PROBLEM DESCRIPTION — Output the records again verbatim.

DATA PROVIDED —
● ● ● ● ●

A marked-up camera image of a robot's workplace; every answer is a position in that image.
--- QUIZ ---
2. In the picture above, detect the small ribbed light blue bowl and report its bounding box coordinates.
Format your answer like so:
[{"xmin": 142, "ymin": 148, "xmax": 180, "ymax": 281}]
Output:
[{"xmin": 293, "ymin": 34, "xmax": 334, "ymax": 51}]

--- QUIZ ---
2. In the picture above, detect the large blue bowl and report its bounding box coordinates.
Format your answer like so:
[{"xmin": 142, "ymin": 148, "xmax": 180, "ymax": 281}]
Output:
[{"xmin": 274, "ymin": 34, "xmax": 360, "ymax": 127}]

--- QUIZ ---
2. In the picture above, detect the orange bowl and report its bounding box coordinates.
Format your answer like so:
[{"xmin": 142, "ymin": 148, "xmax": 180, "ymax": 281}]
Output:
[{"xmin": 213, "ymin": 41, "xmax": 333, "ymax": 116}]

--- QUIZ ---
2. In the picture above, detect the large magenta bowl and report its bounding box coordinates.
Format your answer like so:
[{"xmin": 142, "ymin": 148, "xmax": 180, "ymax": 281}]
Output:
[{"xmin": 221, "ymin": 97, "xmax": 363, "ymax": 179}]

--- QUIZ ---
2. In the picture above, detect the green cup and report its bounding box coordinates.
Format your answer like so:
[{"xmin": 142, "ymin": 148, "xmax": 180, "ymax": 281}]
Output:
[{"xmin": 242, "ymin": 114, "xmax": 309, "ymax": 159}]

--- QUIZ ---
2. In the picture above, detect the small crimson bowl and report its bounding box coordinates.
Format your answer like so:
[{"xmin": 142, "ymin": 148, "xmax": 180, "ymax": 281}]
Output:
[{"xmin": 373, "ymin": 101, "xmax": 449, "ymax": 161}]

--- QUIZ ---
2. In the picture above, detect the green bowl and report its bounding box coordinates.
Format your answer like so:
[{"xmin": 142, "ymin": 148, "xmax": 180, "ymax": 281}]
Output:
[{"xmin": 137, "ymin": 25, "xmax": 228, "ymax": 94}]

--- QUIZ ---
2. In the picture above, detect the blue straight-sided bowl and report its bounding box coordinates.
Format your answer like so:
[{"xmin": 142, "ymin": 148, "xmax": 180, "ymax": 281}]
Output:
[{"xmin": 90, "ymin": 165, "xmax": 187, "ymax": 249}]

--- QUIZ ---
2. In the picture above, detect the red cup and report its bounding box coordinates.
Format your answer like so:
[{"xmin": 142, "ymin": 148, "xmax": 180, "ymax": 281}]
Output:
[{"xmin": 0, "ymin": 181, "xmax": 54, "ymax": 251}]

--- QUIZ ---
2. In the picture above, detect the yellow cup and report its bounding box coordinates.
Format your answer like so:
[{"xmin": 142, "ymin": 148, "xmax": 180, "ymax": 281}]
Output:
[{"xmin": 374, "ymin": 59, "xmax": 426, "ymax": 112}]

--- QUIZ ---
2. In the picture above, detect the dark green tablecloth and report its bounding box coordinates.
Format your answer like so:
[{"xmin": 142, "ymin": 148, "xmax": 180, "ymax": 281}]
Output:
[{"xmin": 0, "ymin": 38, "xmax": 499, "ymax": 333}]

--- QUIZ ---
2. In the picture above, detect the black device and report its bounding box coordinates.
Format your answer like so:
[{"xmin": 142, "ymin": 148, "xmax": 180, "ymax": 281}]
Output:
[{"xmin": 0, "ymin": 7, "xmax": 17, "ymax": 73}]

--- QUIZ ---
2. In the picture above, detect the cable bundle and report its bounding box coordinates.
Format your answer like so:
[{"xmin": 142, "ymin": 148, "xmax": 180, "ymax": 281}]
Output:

● ● ● ● ●

SOLUTION TO THIS TASK —
A marked-up camera image of a robot's workplace; every answer is a position in that image.
--- QUIZ ---
2. In the picture above, detect the small ribbed light blue bowl and report its bounding box coordinates.
Format your answer like so:
[{"xmin": 142, "ymin": 148, "xmax": 180, "ymax": 281}]
Output:
[{"xmin": 293, "ymin": 34, "xmax": 334, "ymax": 51}]

--- QUIZ ---
2. In the picture above, detect the large blue bowl and report its bounding box coordinates.
Format your answer like so:
[{"xmin": 142, "ymin": 148, "xmax": 180, "ymax": 281}]
Output:
[{"xmin": 274, "ymin": 34, "xmax": 360, "ymax": 127}]

--- QUIZ ---
2. In the picture above, detect the orange bowl and report its bounding box coordinates.
Format your answer like so:
[{"xmin": 142, "ymin": 148, "xmax": 180, "ymax": 281}]
Output:
[{"xmin": 213, "ymin": 41, "xmax": 333, "ymax": 116}]

--- QUIZ ---
2. In the picture above, detect the large magenta bowl and report its bounding box coordinates.
Format your answer like so:
[{"xmin": 142, "ymin": 148, "xmax": 180, "ymax": 281}]
Output:
[{"xmin": 221, "ymin": 97, "xmax": 363, "ymax": 179}]

--- QUIZ ---
2. In the picture above, detect the green cup and report its bounding box coordinates.
Format your answer like so:
[{"xmin": 142, "ymin": 148, "xmax": 180, "ymax": 281}]
Output:
[{"xmin": 242, "ymin": 114, "xmax": 309, "ymax": 159}]

--- QUIZ ---
2. In the picture above, detect the small crimson bowl and report its bounding box coordinates.
Format your answer like so:
[{"xmin": 142, "ymin": 148, "xmax": 180, "ymax": 281}]
Output:
[{"xmin": 373, "ymin": 101, "xmax": 449, "ymax": 161}]

--- QUIZ ---
2. In the picture above, detect the green bowl and report its bounding box coordinates.
Format your answer like so:
[{"xmin": 142, "ymin": 148, "xmax": 180, "ymax": 281}]
Output:
[{"xmin": 137, "ymin": 25, "xmax": 228, "ymax": 94}]

--- QUIZ ---
2. In the picture above, detect the blue straight-sided bowl and report its bounding box coordinates.
Format your answer like so:
[{"xmin": 142, "ymin": 148, "xmax": 180, "ymax": 281}]
Output:
[{"xmin": 90, "ymin": 165, "xmax": 187, "ymax": 249}]

--- QUIZ ---
2. In the picture above, detect the red cup and report its bounding box coordinates.
Format your answer like so:
[{"xmin": 142, "ymin": 148, "xmax": 180, "ymax": 281}]
Output:
[{"xmin": 0, "ymin": 181, "xmax": 54, "ymax": 251}]

--- QUIZ ---
2. In the picture above, detect the yellow cup and report its bounding box coordinates.
Format your answer like so:
[{"xmin": 142, "ymin": 148, "xmax": 180, "ymax": 281}]
Output:
[{"xmin": 374, "ymin": 59, "xmax": 426, "ymax": 112}]

--- QUIZ ---
2. In the picture above, detect the dark green tablecloth and report its bounding box coordinates.
Format your answer like so:
[{"xmin": 142, "ymin": 148, "xmax": 180, "ymax": 281}]
Output:
[{"xmin": 0, "ymin": 38, "xmax": 499, "ymax": 333}]

--- QUIZ ---
2. In the picture above, detect the black device and report its bounding box coordinates.
Format your answer like so:
[{"xmin": 142, "ymin": 148, "xmax": 180, "ymax": 281}]
Output:
[{"xmin": 0, "ymin": 7, "xmax": 17, "ymax": 73}]

--- QUIZ ---
2. In the picture above, detect the cable bundle and report its bounding box coordinates.
Format your answer like so:
[{"xmin": 142, "ymin": 148, "xmax": 180, "ymax": 281}]
Output:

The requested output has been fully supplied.